* What the task requires
Copy the following listing word for word.

* Given entries
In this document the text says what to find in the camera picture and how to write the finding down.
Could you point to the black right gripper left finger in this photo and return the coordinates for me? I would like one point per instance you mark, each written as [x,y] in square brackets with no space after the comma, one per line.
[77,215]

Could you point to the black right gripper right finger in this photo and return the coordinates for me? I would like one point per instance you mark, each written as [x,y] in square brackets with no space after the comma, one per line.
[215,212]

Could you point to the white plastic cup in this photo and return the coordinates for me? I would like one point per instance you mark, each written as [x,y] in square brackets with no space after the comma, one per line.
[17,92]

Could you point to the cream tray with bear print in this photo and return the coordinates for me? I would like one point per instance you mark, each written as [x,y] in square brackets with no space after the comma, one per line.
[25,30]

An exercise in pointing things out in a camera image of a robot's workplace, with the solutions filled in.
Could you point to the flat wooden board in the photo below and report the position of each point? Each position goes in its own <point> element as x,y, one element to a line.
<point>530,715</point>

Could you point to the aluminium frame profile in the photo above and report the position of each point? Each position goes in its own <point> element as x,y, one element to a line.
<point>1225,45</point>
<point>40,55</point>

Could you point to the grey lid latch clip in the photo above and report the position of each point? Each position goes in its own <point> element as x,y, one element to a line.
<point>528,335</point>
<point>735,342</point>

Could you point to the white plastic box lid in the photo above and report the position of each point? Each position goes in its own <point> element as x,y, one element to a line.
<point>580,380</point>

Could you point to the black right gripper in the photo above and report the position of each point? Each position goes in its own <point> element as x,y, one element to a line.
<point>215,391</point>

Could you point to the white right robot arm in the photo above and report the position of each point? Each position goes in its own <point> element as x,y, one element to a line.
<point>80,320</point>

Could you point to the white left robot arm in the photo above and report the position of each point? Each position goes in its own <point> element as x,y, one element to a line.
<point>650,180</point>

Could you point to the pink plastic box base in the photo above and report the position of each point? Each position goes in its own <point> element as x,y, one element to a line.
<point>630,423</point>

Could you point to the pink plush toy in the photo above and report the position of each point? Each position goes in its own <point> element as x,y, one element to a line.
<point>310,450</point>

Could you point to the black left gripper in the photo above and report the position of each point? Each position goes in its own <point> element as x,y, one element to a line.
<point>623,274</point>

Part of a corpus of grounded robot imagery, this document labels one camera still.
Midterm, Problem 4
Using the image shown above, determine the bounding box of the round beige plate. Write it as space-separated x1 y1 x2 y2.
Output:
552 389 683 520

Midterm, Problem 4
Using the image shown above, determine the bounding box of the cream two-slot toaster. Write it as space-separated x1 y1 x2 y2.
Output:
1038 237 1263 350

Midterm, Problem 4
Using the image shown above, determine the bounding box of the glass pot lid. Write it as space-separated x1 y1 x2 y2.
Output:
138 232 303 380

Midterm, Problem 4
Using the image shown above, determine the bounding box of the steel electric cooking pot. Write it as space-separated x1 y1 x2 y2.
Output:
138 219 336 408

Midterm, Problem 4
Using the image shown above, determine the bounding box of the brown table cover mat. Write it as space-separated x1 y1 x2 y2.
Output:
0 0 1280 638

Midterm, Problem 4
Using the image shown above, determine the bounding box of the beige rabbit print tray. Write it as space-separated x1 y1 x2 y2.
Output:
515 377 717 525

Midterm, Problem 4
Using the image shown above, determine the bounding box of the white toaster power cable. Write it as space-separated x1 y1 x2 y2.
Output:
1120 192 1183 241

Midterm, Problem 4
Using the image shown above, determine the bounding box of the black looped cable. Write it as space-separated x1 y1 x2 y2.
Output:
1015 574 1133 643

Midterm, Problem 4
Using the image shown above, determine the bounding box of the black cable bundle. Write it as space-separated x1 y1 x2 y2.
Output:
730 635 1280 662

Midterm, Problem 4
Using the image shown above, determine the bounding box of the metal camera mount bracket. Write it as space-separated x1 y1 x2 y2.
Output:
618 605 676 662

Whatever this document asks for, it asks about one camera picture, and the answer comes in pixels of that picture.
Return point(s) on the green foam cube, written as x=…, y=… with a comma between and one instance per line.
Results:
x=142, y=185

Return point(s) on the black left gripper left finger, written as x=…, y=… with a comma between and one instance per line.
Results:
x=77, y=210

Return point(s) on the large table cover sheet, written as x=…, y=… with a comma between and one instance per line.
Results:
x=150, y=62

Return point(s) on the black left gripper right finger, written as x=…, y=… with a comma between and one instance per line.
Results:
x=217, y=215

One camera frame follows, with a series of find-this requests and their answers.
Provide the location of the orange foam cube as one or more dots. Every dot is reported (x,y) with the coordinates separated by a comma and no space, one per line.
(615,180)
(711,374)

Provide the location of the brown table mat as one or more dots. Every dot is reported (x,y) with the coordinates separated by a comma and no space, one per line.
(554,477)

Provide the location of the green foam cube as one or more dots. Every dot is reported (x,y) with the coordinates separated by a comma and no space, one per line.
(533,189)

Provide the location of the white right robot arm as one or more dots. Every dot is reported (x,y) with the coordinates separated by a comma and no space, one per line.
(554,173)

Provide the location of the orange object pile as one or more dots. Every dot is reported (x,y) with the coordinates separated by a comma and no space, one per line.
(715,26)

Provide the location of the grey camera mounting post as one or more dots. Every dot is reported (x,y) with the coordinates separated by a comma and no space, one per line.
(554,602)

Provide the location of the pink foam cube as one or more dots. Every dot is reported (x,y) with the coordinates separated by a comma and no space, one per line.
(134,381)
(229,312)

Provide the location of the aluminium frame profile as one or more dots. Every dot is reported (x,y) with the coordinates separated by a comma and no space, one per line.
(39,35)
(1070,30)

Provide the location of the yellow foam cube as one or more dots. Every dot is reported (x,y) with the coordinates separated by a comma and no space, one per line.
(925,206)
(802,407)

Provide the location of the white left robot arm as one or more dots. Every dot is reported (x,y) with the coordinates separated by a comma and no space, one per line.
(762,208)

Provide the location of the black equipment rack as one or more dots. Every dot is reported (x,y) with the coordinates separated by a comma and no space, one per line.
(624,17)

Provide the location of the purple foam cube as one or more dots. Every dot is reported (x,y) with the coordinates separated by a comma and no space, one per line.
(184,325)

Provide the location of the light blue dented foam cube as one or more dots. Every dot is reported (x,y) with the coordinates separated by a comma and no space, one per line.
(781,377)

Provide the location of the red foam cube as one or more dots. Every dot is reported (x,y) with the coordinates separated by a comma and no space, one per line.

* Response area
In this document the text says what to find in the camera picture and how to write the finding down.
Could you point to the black right gripper left finger in this photo and return the coordinates for me? I would like one point per instance you mark, each written as [x,y] in square brackets with no space after the comma, one per line.
[77,215]

Could you point to the black right gripper right finger in this photo and return the coordinates for me? I would like one point per instance you mark, each written as [x,y] in square brackets with no space after the comma, one per line.
[215,212]

Could you point to the white plastic cup in this photo and return the coordinates for me? I would like one point per instance you mark, each written as [x,y] in square brackets with no space after the comma, one per line.
[17,92]

Could you point to the cream tray with bear print in this photo and return the coordinates for me? I would like one point per instance you mark, each written as [x,y] in square brackets with no space after the comma, one per line.
[25,30]

An exercise in pointing things out in a camera image of a robot's workplace, with the solutions filled in.
Could you point to the flat wooden board in the photo below and report the position of each point? Each position goes in its own <point> element as x,y, one element to a line.
<point>530,715</point>

Could you point to the aluminium frame profile in the photo above and report the position of each point? Each position goes in its own <point> element as x,y, one element to a line.
<point>1225,45</point>
<point>40,55</point>

Could you point to the grey lid latch clip in the photo above and report the position of each point? Each position goes in its own <point> element as x,y, one element to a line.
<point>528,335</point>
<point>735,342</point>

Could you point to the white plastic box lid in the photo above and report the position of each point? Each position goes in its own <point> element as x,y, one element to a line.
<point>580,380</point>

Could you point to the black right gripper in the photo above and report the position of each point? Each position goes in its own <point> element as x,y, one element to a line.
<point>215,391</point>

Could you point to the white right robot arm in the photo above and report the position of each point? Each position goes in its own <point> element as x,y, one element to a line.
<point>80,320</point>

Could you point to the white left robot arm in the photo above and report the position of each point? Each position goes in its own <point> element as x,y, one element to a line.
<point>650,180</point>

Could you point to the pink plastic box base in the photo above and report the position of each point? Each position goes in its own <point> element as x,y, one element to a line.
<point>630,423</point>

Could you point to the pink plush toy in the photo above and report the position of each point? Each position goes in its own <point> element as x,y, one element to a line.
<point>310,450</point>

Could you point to the black left gripper in the photo above and report the position of each point? Each position goes in its own <point> element as x,y, one element to a line.
<point>623,274</point>

Part of a corpus of grounded robot imagery, this document labels one camera still.
Midterm, Problem 4
Using the image shown above, determine the bounding box of the round beige plate. Write it as space-separated x1 y1 x2 y2.
Output:
552 389 683 520

Midterm, Problem 4
Using the image shown above, determine the bounding box of the cream two-slot toaster. Write it as space-separated x1 y1 x2 y2.
Output:
1038 237 1263 350

Midterm, Problem 4
Using the image shown above, determine the bounding box of the glass pot lid. Write it as space-separated x1 y1 x2 y2.
Output:
138 232 303 380

Midterm, Problem 4
Using the image shown above, determine the bounding box of the steel electric cooking pot. Write it as space-separated x1 y1 x2 y2.
Output:
138 219 336 408

Midterm, Problem 4
Using the image shown above, determine the bounding box of the brown table cover mat. Write it as space-separated x1 y1 x2 y2.
Output:
0 0 1280 638

Midterm, Problem 4
Using the image shown above, determine the bounding box of the beige rabbit print tray. Write it as space-separated x1 y1 x2 y2.
Output:
515 377 717 525

Midterm, Problem 4
Using the image shown above, determine the bounding box of the white toaster power cable. Write it as space-separated x1 y1 x2 y2.
Output:
1120 192 1183 241

Midterm, Problem 4
Using the image shown above, determine the bounding box of the black looped cable. Write it as space-separated x1 y1 x2 y2.
Output:
1015 574 1133 643

Midterm, Problem 4
Using the image shown above, determine the bounding box of the black cable bundle. Write it as space-separated x1 y1 x2 y2.
Output:
730 635 1280 662

Midterm, Problem 4
Using the image shown above, determine the bounding box of the metal camera mount bracket. Write it as space-separated x1 y1 x2 y2.
Output:
618 605 676 662

Whatever this document asks for, it asks about one camera picture, and the answer comes in pixels of that picture.
Return point(s) on the green foam cube, written as x=…, y=… with a comma between and one instance per line.
Results:
x=142, y=185

Return point(s) on the black left gripper left finger, written as x=…, y=… with a comma between and one instance per line.
Results:
x=77, y=210

Return point(s) on the large table cover sheet, written as x=…, y=… with a comma between and one instance per line.
Results:
x=150, y=62

Return point(s) on the black left gripper right finger, written as x=…, y=… with a comma between and one instance per line.
Results:
x=217, y=215

One camera frame follows, with a series of find-this requests and their answers.
Provide the location of the orange foam cube as one or more dots. Every dot is reported (x,y) with the coordinates separated by a comma and no space, one per line.
(615,180)
(711,374)

Provide the location of the brown table mat as one or more dots. Every dot is reported (x,y) with the coordinates separated by a comma and no space, one per line.
(554,477)

Provide the location of the green foam cube as one or more dots. Every dot is reported (x,y) with the coordinates separated by a comma and no space, one per line.
(533,189)

Provide the location of the white right robot arm as one or more dots. Every dot is reported (x,y) with the coordinates separated by a comma and no space, one per line.
(554,173)

Provide the location of the orange object pile as one or more dots. Every dot is reported (x,y) with the coordinates separated by a comma and no space, one per line.
(715,26)

Provide the location of the grey camera mounting post as one or more dots. Every dot is reported (x,y) with the coordinates separated by a comma and no space, one per line.
(554,602)

Provide the location of the pink foam cube as one or more dots. Every dot is reported (x,y) with the coordinates separated by a comma and no space, one per line.
(134,381)
(229,312)

Provide the location of the aluminium frame profile as one or more dots. Every dot is reported (x,y) with the coordinates separated by a comma and no space, one per line.
(39,35)
(1070,30)

Provide the location of the yellow foam cube as one or more dots. Every dot is reported (x,y) with the coordinates separated by a comma and no space, one per line.
(925,206)
(802,407)

Provide the location of the white left robot arm as one or more dots. Every dot is reported (x,y) with the coordinates separated by a comma and no space, one per line.
(762,208)

Provide the location of the black equipment rack as one or more dots. Every dot is reported (x,y) with the coordinates separated by a comma and no space, one per line.
(624,17)

Provide the location of the purple foam cube as one or more dots. Every dot is reported (x,y) with the coordinates separated by a comma and no space, one per line.
(184,325)

Provide the location of the light blue dented foam cube as one or more dots. Every dot is reported (x,y) with the coordinates separated by a comma and no space, one per line.
(781,377)

Provide the location of the red foam cube as one or more dots. Every dot is reported (x,y) with the coordinates separated by a comma and no space, one per line.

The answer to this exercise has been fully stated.